I enjoy reading murder mysteries and psychological thrillers. I consume multiple books each month on my Kindle and consider the service a bargain as I always fall asleep with a book open on my chest. As I have gotten older, there are opportunities to read during the wee hours of the morning – a book is more dependable than melatonin and leaves far less after effect than sleeping pills or potions. I do occasionally read and enjoy other genres but I always return to search for a great novel and novelist. This week I was advised to read the new Louise Penny novel, “All the Devils are Here.” Penny has earned numerous awards for the Armand Gamache series. Gamache lives in a small fictional village called Three Pines near Montreal while serving as the Chief Inspector of the Surete du Quebec. Gamache is a very complex personality and often finds himself confronting his own ghosts as he pursues the criminals. There are 16 books in the series to date and it is not critical but recommended you start from the first. Penny is a fine writer and story teller and her books will take your mind off the many issues of the day.

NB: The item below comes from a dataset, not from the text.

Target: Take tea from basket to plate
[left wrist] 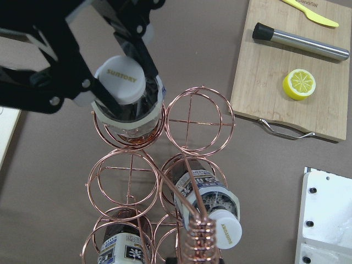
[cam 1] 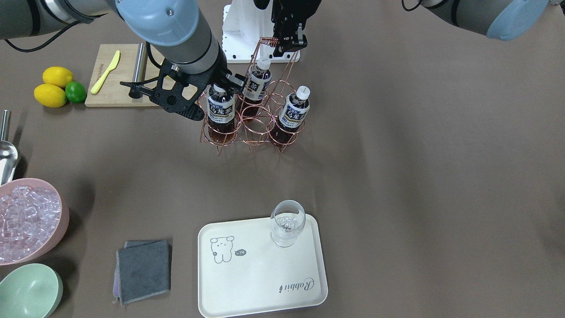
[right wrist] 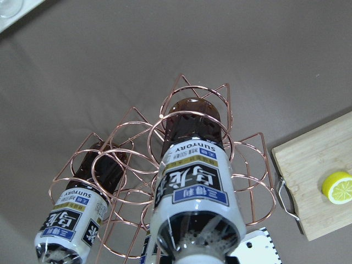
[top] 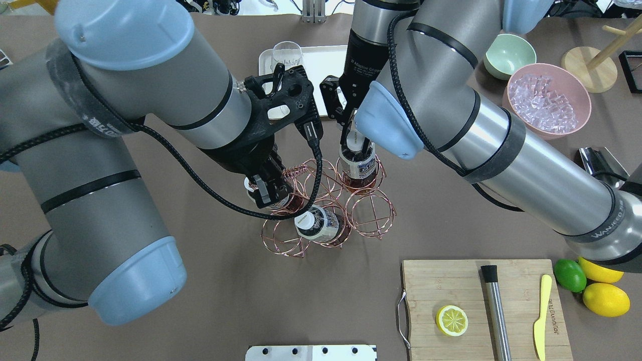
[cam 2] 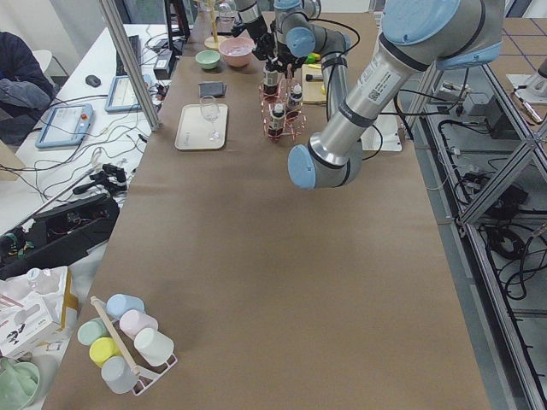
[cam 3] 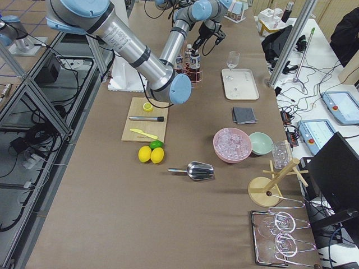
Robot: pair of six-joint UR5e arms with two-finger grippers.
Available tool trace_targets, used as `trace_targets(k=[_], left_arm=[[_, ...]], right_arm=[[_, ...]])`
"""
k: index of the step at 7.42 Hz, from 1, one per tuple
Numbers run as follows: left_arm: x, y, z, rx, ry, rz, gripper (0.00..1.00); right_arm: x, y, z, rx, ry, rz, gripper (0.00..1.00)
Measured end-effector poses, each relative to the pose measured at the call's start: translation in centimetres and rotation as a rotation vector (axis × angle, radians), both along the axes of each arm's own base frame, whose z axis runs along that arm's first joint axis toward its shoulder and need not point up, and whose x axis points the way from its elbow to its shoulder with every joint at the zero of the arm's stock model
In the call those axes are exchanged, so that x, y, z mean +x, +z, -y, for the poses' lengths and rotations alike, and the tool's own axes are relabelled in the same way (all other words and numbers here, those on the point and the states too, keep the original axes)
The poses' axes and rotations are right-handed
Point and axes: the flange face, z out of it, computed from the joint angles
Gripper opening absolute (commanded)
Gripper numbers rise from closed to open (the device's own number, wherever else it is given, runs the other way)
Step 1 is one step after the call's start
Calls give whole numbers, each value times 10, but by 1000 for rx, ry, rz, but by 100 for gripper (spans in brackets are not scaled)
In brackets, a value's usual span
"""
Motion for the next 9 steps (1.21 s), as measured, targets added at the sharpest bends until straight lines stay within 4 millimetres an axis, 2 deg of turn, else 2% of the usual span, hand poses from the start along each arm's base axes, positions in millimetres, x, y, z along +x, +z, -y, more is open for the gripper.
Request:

The newest novel is set in Paris where Gamache spent his early life and where his two children now live with their families. While there to celebrate and support his daughter through the delivery of her second child, his Godfather’s project pulls the entire family into a dangerous and well developed intrigue. Engineering is a portion of the plot line and in several discussions a “funicular” is discussed. I was curious and now learn that a funicular is a transportation system that uses cable-driven cars to connect points along a steep incline. Two counterbalanced passenger cars are attached to opposite ends of the same cable. Very clever that such a contraption can carry people and goods up and down a steep slope with little outside power. An early version added water at the top of the slope to the car while releasing water at the base. In 1880, the Mt Vesuvius funicular began carrying people to the top of the volcano and through multiple eruptions stayed in service until l944. In l880 the opening was celebrated with the song, “Funiculi, Finicula”. I encourage you to listen to the Pavorotti version. The song tells the story of a young man, who compares his sweetheart to a volcano and invites her to join him on a romantic trip up to the summit. The song is timeless and the funicular gave rise to later improvements in cable cars with the first in the United States up Telegraph hill in San Francisco.

I hope you have already determined that reading is fundamental to our health. I know what I am reading is mostly fictional, scary to think some in our country think the craziness we hear from our Fearless Leader is not fictional intrigue and deception.

Follow the facts and the evidence. Please invest in the future of our democracy and vote for humility, integrity, selfless service, unity, equal rights, and compassion.